Laetitia Laubscher: What kind of research do you put into your stories?
Steve Winter: An incredible amount. This is the part that nobody knows, I had to spend months getting permits to actually get permission to work in the areas that I wanted to work in India [where he is currently photographing leopards] and then it took two and a half months to get a journalist visa just because of political reasons – not everybody loves me in India – and I had to figure out where I should go photograph this conflict and other situations. And you know, you have to have people trust you so that when you ask them, 'you know I really need to go see conflict leopards' and they go 'oh, sure', or 'oh, you're from National Geographic we actually trust ya, and we know your work, so yeah come see these leopards we don't let anyone else see'. And I'm like, 'you know, you could've shot them, but you let them live in a facility for the rest of their lives because they've caused some trouble and people would want to know that these leopards are actually alive'. But trust gives me the opportunity to actually do this, um, but that's based on actually knowing that those places exist and then finding the areas and getting people to say yes – golly, it's so much work, people don't realize how much work actually goes into getting to the point where you actually walk out the door with 28 bags of equipment. Customs forms! You know? Being able to get into a country with all this equipment. Golly, it takes months before I can actually walk out the door.
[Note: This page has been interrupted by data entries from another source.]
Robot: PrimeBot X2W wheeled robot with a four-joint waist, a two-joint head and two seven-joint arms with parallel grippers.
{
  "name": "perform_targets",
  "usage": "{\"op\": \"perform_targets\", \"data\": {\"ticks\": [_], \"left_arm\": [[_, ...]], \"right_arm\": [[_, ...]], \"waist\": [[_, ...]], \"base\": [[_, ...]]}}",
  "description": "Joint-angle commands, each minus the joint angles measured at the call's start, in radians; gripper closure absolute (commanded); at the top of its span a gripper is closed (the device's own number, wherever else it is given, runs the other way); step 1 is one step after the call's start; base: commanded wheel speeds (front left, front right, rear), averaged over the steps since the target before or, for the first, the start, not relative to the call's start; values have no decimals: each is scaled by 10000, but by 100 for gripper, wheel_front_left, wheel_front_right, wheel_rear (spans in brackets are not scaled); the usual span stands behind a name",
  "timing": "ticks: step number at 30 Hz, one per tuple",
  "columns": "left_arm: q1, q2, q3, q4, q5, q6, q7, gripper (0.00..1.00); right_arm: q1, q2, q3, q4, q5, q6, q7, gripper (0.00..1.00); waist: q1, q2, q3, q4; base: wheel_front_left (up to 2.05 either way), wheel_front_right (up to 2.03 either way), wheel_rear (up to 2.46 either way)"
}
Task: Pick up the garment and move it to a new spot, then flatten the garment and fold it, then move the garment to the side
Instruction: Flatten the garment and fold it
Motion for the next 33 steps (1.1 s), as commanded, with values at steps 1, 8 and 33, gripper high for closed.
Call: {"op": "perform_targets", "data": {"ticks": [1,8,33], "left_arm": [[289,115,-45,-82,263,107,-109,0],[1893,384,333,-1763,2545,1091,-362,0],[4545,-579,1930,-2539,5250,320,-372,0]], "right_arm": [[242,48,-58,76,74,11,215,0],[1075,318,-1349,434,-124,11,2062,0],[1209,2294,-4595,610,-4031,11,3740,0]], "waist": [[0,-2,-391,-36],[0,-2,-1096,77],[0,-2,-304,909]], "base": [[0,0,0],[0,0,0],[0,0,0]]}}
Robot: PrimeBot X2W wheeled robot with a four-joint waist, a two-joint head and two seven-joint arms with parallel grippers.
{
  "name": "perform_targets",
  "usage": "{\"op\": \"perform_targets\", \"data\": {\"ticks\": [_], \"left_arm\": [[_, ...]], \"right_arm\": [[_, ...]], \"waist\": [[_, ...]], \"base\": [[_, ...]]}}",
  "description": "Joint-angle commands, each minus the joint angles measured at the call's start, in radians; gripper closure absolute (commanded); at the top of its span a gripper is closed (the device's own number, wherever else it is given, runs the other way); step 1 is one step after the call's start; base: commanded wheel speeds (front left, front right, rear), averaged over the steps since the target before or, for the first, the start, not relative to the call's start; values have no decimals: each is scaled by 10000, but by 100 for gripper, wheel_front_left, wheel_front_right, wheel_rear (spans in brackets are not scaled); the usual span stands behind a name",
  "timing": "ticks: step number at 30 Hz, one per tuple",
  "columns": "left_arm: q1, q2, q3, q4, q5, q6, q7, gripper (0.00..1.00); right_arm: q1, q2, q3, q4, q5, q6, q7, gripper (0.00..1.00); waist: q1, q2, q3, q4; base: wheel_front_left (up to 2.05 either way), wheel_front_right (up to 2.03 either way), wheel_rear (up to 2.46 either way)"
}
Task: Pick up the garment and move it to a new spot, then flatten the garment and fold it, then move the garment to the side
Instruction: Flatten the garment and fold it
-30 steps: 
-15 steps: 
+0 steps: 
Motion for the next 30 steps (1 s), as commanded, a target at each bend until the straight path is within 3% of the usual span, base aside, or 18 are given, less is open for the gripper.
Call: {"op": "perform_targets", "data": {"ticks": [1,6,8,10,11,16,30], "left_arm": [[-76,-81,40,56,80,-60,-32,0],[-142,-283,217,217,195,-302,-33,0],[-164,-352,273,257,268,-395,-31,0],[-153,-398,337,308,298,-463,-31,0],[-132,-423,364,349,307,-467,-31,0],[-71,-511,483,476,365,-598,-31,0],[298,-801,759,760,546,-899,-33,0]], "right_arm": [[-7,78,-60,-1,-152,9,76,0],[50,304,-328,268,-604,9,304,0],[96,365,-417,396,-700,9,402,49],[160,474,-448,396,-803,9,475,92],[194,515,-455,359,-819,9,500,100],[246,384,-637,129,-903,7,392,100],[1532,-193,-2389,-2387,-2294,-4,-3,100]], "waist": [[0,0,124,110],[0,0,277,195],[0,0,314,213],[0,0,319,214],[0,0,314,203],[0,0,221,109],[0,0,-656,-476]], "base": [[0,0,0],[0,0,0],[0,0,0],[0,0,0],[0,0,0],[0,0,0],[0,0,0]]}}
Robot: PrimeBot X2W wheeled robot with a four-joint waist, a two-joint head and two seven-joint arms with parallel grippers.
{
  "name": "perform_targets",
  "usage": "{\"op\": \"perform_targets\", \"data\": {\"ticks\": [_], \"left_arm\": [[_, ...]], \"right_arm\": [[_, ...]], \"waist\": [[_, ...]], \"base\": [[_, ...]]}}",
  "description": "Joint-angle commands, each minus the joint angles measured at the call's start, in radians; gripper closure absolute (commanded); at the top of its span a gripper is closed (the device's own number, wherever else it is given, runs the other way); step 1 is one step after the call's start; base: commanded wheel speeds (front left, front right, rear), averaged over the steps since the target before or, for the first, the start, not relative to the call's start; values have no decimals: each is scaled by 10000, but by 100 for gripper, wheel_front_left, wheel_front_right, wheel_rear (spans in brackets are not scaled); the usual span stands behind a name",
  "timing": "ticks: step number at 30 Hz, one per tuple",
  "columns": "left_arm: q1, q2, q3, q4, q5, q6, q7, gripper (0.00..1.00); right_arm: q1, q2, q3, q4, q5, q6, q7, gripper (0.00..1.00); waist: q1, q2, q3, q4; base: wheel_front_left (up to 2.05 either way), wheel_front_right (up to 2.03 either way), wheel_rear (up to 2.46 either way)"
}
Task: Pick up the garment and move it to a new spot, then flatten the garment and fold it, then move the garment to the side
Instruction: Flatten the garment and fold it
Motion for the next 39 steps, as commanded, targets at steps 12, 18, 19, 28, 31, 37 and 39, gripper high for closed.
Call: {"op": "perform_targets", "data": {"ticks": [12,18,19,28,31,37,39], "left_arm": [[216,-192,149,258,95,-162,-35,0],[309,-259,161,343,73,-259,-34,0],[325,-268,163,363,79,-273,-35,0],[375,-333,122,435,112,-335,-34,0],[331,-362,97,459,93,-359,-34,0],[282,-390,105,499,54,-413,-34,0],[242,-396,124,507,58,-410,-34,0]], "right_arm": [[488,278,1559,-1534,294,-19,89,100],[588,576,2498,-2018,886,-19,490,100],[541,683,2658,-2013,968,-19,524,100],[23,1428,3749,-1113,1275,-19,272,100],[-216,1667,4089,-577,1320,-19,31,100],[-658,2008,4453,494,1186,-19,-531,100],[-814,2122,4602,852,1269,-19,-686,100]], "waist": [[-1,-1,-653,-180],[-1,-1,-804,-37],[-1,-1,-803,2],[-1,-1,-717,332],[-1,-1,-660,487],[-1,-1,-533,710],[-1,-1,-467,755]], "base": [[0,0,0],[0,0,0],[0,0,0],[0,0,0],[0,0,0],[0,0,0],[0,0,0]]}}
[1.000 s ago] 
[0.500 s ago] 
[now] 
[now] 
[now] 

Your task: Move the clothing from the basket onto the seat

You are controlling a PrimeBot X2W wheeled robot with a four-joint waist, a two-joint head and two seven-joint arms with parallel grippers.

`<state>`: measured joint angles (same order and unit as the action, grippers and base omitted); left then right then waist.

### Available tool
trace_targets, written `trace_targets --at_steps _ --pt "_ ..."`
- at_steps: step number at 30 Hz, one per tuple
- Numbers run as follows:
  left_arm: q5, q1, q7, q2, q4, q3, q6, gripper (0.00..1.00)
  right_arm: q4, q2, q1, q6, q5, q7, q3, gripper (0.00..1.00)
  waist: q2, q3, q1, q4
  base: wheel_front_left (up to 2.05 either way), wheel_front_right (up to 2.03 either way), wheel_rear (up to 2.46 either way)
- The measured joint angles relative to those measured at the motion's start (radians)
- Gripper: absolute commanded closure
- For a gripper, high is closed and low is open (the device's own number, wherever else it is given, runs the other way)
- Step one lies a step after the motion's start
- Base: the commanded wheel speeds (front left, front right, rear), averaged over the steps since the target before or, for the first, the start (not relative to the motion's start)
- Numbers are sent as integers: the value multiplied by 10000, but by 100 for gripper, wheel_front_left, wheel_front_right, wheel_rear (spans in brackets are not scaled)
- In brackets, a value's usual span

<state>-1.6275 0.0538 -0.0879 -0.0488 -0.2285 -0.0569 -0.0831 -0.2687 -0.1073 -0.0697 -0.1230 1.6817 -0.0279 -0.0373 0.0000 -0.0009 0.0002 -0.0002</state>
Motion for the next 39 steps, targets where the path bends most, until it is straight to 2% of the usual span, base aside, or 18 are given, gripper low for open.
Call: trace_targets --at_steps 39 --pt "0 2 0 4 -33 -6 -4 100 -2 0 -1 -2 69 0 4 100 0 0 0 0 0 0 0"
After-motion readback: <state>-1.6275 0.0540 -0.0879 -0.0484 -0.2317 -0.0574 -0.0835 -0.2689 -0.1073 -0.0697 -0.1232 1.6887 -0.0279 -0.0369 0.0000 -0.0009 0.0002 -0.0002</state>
LL: With your snow leopard shots you were using quite a lot of intricate, studio lighting and camera traps - where did you get the inspiration from to have a staged wildlife portrait shoot out in the wild?
Steve Winter: Well, the problem was that I proposed the story so I had to be successful at it. And there was no way to do it in person because the snow leopards weren't used to seeing people, so they would run away. There were no cats that you could see, and the only way I was going to be successful was using remote cameras. So, um, I did. And it was kind of driving me crazy, I knew that when the cat went past the camera, it had to take a good photograph. Whether it was in the middle of the night, where you couldn't see the landscape where it lived, or whether it was at twelve noon. So I had to figure out a way to make that work. I did figure out a way to make it work. I mean, they were high stylized pictures in a way, but all I did was track the cat with the help of the local people, and then I found a landscape photograph that I would've taken anyway even if the cat wasn't there, and put the camera almost on the ground, and put the infrared beam where I wanted the cat to break the beam in my composition. So that picture became mine. If I was laying on the ground and the cat walked by this is the picture I would take. And I was lucky enough that they came by at incredible times of the day, even the night shot we had I won BBC Wildlife Photographer of the Year on. And the rest of them were at dawn or dusk which is the exact time when I would've taken the photograph.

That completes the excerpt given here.